Give back, character for character, the line that includes "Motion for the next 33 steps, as" and all lines beneath it in the data.

GIVEN INFORMATION:
================================

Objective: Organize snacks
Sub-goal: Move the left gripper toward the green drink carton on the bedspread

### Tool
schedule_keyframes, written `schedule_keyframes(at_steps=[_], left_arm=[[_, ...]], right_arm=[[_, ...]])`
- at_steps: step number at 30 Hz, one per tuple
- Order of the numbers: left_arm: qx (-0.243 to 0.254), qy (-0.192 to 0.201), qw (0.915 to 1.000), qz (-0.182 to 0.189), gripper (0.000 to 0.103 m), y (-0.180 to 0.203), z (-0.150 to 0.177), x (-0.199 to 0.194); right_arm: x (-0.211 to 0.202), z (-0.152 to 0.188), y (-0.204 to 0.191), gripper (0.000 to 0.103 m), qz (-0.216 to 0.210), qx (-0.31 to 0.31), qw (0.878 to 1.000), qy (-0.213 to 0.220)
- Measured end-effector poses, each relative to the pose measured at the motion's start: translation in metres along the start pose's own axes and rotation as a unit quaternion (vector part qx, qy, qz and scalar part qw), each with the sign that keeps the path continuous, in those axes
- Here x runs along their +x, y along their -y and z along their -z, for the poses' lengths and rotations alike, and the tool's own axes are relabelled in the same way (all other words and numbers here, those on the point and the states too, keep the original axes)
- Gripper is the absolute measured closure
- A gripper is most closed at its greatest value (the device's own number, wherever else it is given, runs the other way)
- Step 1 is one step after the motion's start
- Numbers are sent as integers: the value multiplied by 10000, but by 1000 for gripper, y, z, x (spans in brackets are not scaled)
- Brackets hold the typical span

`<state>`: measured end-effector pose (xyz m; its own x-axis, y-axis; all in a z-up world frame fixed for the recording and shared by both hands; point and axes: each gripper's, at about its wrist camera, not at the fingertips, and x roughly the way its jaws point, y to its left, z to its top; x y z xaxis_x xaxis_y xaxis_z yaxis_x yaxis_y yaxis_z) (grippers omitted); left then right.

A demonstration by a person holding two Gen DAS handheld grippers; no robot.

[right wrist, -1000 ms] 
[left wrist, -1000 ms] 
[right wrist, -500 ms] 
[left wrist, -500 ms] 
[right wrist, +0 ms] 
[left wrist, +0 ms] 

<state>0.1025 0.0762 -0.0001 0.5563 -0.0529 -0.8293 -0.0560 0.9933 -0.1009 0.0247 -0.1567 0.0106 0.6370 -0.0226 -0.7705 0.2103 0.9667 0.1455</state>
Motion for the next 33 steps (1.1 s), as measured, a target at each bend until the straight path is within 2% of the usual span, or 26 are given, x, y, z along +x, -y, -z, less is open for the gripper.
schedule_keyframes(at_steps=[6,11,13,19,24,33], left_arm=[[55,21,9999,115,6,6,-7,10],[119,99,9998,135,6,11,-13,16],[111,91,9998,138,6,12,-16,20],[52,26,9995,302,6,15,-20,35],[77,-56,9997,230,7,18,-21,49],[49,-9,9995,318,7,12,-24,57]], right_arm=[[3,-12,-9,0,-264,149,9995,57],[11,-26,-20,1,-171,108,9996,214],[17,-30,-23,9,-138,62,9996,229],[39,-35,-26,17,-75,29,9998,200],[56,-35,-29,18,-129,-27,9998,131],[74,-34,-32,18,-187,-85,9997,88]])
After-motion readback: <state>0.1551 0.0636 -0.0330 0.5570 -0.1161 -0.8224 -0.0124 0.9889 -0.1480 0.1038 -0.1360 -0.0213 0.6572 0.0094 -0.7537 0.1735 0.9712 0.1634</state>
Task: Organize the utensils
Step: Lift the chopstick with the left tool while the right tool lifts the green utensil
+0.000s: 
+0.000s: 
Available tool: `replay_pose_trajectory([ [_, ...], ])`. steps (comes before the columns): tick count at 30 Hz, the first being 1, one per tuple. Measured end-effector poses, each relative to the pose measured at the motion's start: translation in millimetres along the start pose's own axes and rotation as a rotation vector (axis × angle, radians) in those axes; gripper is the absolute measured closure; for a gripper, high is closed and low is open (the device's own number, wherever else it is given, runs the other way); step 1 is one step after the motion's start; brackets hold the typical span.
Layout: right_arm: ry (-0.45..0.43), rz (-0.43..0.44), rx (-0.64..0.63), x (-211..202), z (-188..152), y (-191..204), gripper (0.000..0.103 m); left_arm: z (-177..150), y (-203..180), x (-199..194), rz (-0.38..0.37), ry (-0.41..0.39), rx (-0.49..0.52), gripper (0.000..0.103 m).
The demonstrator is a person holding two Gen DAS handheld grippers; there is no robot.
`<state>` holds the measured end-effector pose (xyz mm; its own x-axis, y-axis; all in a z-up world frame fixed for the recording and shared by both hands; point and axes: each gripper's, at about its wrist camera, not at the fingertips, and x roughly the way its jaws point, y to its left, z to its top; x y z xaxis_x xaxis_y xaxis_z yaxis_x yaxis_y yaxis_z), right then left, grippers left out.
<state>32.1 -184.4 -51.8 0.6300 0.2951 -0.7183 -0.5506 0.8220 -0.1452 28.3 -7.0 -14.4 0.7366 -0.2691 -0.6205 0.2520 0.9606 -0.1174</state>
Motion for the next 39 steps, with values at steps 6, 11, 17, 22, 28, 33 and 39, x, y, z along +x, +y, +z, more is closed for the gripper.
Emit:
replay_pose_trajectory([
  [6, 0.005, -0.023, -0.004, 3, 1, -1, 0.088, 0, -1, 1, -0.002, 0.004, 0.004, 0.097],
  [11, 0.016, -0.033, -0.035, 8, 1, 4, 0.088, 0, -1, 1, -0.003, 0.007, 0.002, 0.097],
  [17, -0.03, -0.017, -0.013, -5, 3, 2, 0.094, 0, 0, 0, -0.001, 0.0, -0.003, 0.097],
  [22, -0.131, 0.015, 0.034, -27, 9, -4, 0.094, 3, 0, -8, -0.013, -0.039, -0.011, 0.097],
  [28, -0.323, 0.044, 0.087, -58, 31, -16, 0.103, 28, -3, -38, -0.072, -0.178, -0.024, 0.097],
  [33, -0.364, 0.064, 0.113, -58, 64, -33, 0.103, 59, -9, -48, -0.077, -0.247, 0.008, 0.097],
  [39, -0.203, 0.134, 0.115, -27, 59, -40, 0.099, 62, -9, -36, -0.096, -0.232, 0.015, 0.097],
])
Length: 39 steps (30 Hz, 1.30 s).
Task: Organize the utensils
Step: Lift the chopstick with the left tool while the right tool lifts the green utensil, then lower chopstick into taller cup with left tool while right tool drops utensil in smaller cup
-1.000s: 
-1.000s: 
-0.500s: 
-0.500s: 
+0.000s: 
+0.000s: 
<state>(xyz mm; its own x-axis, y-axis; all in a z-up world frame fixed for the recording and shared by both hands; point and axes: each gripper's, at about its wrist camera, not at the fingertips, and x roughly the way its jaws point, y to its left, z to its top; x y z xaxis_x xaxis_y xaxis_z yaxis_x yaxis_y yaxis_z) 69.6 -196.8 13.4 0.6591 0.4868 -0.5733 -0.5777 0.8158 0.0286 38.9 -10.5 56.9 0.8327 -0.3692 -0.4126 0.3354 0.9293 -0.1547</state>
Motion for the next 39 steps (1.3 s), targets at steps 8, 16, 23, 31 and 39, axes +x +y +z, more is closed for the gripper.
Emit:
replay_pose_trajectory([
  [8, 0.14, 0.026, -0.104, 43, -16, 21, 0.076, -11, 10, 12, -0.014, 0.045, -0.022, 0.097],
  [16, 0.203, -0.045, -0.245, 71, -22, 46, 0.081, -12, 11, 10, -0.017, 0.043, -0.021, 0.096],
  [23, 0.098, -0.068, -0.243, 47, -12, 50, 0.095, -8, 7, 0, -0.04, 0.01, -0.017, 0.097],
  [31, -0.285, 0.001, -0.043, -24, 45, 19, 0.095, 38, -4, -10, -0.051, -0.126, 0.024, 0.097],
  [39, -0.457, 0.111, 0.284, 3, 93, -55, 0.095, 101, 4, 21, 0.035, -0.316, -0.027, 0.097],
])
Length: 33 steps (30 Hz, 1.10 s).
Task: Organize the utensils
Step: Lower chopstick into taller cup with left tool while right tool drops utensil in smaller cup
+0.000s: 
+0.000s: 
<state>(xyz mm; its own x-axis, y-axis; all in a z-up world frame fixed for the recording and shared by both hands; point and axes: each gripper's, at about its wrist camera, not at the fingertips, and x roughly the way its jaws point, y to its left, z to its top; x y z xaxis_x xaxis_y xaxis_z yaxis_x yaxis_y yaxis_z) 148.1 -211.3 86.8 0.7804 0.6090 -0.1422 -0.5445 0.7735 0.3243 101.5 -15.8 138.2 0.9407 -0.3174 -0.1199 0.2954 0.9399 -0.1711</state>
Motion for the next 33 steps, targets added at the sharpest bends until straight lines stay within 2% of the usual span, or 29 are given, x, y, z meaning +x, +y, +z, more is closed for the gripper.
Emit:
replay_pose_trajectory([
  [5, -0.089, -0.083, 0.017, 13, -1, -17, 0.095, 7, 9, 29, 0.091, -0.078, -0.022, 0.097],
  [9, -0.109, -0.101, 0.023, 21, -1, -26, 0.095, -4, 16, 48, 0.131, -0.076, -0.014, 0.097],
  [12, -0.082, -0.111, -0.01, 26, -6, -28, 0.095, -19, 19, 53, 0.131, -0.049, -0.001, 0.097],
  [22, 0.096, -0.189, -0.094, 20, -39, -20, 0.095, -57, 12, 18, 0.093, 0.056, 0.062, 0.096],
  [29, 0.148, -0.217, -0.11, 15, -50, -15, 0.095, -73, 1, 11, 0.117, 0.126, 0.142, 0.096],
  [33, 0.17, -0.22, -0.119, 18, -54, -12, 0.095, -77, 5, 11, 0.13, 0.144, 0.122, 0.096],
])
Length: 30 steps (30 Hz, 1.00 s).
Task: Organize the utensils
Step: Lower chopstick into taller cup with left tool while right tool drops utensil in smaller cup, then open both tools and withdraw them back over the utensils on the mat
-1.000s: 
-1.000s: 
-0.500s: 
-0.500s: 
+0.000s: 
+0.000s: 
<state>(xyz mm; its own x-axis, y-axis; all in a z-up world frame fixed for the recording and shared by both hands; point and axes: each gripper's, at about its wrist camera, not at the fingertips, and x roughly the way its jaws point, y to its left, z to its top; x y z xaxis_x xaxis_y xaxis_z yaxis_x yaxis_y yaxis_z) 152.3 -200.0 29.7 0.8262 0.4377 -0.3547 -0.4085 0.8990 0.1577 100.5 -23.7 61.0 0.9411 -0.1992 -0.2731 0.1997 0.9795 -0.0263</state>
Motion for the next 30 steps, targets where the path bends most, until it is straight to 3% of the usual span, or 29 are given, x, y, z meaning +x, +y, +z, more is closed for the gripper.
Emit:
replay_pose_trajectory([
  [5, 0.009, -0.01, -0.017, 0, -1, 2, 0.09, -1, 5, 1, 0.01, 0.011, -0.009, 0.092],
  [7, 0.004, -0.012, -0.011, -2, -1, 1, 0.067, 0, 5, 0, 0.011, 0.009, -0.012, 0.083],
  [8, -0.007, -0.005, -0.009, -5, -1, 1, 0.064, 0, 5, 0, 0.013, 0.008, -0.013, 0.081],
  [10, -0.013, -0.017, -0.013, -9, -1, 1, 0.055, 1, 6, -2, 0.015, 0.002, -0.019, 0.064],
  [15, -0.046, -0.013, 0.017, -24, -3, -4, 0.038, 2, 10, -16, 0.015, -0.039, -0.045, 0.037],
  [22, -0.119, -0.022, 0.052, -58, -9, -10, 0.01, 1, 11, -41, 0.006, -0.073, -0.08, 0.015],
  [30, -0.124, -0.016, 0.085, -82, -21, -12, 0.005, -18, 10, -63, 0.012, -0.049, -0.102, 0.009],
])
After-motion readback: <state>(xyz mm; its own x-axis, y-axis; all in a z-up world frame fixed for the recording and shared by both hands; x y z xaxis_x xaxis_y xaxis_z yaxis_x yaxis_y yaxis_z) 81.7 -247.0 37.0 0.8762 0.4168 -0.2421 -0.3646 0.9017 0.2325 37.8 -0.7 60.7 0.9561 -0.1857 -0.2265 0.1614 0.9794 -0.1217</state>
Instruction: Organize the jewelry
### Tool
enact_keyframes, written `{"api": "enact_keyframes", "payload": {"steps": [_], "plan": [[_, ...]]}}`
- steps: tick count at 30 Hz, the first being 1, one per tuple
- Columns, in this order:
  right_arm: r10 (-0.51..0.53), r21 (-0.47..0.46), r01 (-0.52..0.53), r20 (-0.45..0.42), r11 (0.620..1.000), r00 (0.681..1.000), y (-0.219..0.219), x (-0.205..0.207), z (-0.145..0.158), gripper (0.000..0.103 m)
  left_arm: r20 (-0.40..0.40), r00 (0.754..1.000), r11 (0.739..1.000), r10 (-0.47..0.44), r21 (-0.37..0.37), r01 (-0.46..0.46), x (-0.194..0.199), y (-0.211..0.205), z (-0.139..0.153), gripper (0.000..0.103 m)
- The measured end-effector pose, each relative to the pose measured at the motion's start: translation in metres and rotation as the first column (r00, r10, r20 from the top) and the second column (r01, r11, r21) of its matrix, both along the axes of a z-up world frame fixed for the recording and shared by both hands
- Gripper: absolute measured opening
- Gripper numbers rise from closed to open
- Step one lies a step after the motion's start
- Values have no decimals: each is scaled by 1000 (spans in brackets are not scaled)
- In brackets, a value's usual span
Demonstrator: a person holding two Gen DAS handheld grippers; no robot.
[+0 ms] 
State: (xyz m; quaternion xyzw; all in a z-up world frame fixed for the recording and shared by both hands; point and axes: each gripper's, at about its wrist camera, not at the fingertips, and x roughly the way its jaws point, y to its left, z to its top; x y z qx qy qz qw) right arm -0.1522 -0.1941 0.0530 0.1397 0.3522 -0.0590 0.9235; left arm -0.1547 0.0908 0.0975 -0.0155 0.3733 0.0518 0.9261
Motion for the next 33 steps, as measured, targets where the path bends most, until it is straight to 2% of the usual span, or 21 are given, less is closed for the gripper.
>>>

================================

RESULT OF THIS EXERCISE:
Motion for the next 33 steps, as measured, targets where the path bends most, until it is straight to 2% of the usual span, or 21 are given, less is closed for the gripper.
>>>

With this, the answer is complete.